Cross-border innovation and payment systems
Cross-border payment values are projected to increase from US$190tn in 2023 to US$290tn by 2030. Current fees average 1.5% for corporate transfers and reach 8.4% for individual remittances, representing costs up to 10 times higher than domestic payments.
Three primary vehicles drive tokenised cross-border payments, each with distinct advantages and limitations. Stablecoins, cryptocurrencies tied to stable assets like fiat currencies or government bonds, offer reduced fees and conversion costs with near real-time settlement.
However, challenges in maintaining full backing can lead to instability, as demonstrated by recent high-profile stablecoin failures.
Central bank digital currencies (CBDCs) provide enhanced transparency and streamlined transactions but remain experimental. These digital versions of fiat currencies raise potential privacy concerns and could unbalance the financial system.

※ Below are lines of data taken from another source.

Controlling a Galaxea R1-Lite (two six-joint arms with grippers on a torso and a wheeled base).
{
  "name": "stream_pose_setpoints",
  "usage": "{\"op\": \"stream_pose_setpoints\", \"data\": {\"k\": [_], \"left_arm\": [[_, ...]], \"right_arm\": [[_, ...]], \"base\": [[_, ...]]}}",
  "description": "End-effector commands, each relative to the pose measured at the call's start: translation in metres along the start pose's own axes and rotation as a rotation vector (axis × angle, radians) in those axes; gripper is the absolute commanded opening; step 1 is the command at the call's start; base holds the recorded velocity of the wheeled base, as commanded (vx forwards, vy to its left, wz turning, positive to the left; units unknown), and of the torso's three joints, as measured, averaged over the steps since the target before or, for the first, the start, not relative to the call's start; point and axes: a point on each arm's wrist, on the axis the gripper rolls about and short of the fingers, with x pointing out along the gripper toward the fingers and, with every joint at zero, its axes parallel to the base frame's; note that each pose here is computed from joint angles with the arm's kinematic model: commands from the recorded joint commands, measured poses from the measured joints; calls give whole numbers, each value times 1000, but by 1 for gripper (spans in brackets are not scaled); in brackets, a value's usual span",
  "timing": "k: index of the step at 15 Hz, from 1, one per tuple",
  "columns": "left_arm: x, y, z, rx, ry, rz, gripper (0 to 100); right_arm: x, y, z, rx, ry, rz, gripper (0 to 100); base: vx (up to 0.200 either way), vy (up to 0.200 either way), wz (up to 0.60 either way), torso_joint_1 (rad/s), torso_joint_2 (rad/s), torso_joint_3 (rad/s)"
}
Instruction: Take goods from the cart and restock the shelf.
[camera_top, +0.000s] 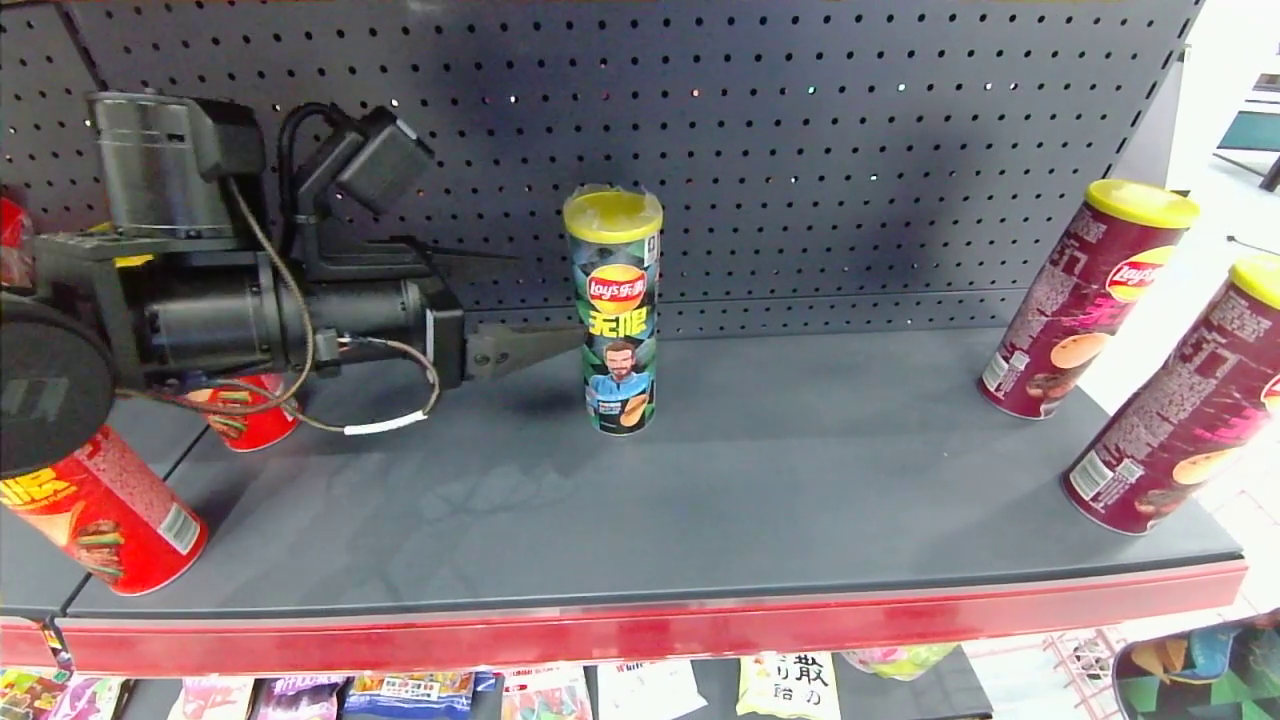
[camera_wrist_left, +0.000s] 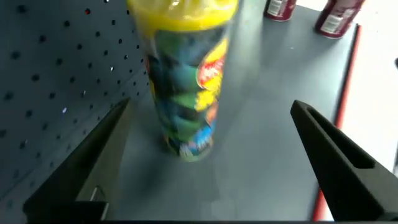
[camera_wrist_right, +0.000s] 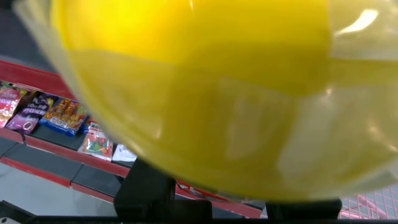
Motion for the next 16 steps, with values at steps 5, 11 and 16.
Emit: {"op": "stream_pose_setpoints", "data": {"k": [5,11,16], "left_arm": [[46,14,-11,-10,36,2,100],[74,23,-7,6,18,-8,100],[92,27,-11,5,19,-18,100]], "right_arm": [[-1,0,-1,0,0,-1,0],[0,0,-1,1,2,-1,0],[0,0,-1,1,3,-2,0]], "base": [[0,0,0,0,0,0],[0,0,0,0,0,0],[0,0,0,0,0,0]]}}
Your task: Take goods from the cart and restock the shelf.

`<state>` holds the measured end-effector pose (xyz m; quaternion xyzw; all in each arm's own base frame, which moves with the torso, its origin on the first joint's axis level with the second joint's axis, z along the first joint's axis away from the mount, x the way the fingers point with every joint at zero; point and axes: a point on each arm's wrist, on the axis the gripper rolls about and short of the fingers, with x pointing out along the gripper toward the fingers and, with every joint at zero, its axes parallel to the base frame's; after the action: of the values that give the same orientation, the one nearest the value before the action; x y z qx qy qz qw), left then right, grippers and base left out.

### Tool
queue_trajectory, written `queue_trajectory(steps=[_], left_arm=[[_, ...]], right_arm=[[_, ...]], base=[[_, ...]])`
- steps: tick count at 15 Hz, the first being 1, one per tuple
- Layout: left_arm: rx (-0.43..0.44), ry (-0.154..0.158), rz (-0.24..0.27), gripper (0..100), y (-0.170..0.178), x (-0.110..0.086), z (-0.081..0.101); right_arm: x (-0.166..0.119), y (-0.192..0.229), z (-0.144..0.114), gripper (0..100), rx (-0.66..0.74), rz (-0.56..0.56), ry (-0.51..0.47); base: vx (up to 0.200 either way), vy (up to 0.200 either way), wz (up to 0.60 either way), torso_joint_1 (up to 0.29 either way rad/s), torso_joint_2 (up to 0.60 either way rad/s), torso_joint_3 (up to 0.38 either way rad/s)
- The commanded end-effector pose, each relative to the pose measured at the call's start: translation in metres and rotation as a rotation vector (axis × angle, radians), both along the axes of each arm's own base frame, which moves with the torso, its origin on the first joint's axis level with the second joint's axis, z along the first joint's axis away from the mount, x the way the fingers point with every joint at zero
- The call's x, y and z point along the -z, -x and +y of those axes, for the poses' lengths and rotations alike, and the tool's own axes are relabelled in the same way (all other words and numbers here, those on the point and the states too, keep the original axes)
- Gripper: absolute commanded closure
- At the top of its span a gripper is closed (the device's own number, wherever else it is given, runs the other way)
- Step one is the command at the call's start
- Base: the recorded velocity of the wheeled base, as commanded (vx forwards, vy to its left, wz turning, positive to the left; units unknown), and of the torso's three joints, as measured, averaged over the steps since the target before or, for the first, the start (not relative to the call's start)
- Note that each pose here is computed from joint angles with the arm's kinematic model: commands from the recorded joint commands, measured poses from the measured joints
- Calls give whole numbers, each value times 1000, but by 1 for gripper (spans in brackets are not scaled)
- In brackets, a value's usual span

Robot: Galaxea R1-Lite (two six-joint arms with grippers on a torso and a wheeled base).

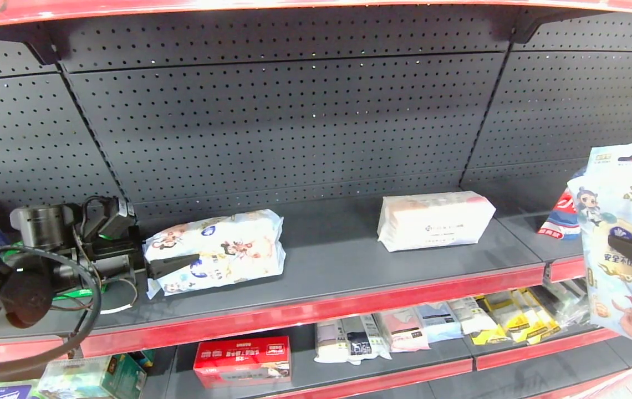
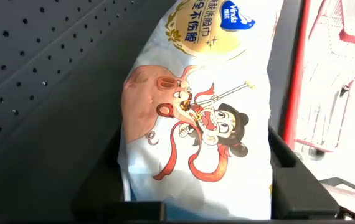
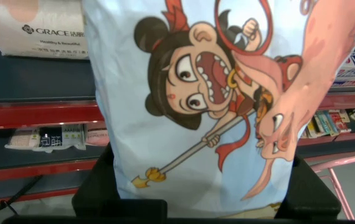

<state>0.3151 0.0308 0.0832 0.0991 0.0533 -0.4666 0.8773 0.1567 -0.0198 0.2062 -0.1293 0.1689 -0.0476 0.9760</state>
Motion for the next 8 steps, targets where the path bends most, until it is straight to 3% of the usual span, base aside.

Tokenised deposits, representing digital tokens of large-volume bank deposit balances, facilitate rapid cross-border transfers within private or permissioned public blockchains established by approved bank consortiums.
The cross-border token transfer process follows a precise sequence. A party initiates a fund transfer by substituting monetary value with a unique token.
This token transmits across a secure network to the receiving party, who redeems it for equivalent value in local currency. Critical transaction data, including KYC/AML compliance details, remain securely logged on the network, available to authorised parties.
This streamlined approach operates continuously, unaffected by traditional banking hours and time zone differences.
Major banks have developed proprietary platforms implementing these systems. Citigroup’s treasury services division launched Citi Token Services for continuous cross-border payments using blockchain technology and smart contracts.
JPMorgan’s Kinexys platform utilises the Ethereum blockchain for peer-to-peer information sharing and continuous settlement.
Digital identity and healthcare management
Online fraud cost US consumers and businesses US$12.5bn in 2023, with digital fraud rates increasing 80% above pre-pandemic levels. Identity theft affects 73% of surveyed consumers, driving demand for secure verification methods.
Generative AI and deepfakes compound these challenges by making synthetic identities more sophisticated and difficult to detect.
Tokenised credentials create portable digital IDs, securing birth certificate information, passport details, and biometrics in digital wallets. Users authenticate identities through tap-and-go interactions, selecting specific details for different situations.
Corporate applications expedite client onboarding by securing organisational information required for know-your-customer and anti-money laundering compliance.
In e-commerce, tokenised biometrics hold potential for reducing return rates. With 25% of online apparel purchases returned, tokenising personal measurements could improve size-matching accuracy. The technology extends to gaming and regulated goods industries through secure age verification processes.
Healthcare faces unique challenges with fragmented data infrastructure leading to operational costs and potential compromises in patient care.
LexisNexis Risk Solutions’ Gravitas Token solution demonstrates tokenisation application in healthcare, using algorithms to de-identify and link patient data for clinical research without compromising privacy.
Protected health information tokenisation enables patients to control medical data access through programmable tokens configured for specific contexts or timeframes.
This addresses interoperability issues where medical records scatter across platforms, impeding healthcare provider access to complete patient information.
Jorn Lambert, Chief Product Officer at Mastercard, says: “To make the token economy work for consumers — for any use case — it’s essential to have a secure, interoperable and standardised method for people to identify and authenticate themselves before any value is exchanged.
“That’s the idea behind the Mastercard Payment Passkey Service. It replaces passwords and one-time codes with device biometrics, which cannot be guessed, shared or stolen.”